Setelah menutup panggilan telepon dari Aileen, gegas Elevan masuk kembali ke dalam kamar, mendekat pada Neya yang kini tampak sedang menatap langit-langit kamar.

"Kenapa kau tidak tidur? Apa kau tidak lelah?"

"Sepertinya tadi aku cukup lama beristirahat, aku juga belum ngantuk."

"Tapi kau tetap harus beristirahat, kau sedang mengandung. Jadi harus memiliki waktu istirahat yang cukup." Naya menarik kedua sudut bibirnya, menatap Elvan dengan tatapan hangat.

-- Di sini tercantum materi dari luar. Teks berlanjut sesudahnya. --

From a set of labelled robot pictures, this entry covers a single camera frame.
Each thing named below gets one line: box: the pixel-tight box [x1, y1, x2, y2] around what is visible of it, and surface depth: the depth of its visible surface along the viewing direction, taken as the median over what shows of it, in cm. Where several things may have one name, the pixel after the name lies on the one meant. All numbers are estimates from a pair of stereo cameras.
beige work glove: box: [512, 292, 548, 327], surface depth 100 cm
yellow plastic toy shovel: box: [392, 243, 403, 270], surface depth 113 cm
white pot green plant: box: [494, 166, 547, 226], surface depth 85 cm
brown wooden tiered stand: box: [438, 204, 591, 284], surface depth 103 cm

"Kenapa kau menatapku seperti itu?" Detik berikutnya, Neya tampak memejamkan mata, butiran-butiran kristal tampak keluar dari kedua sudut matanya. Wanita itu terisak lirih yang terdengar begitu menyayat hati, tangannya meremas pakaian lusuh yang dia kenakan, seakan meluapkan emosi dan kesedihan yang telah menumpuk di hatinya.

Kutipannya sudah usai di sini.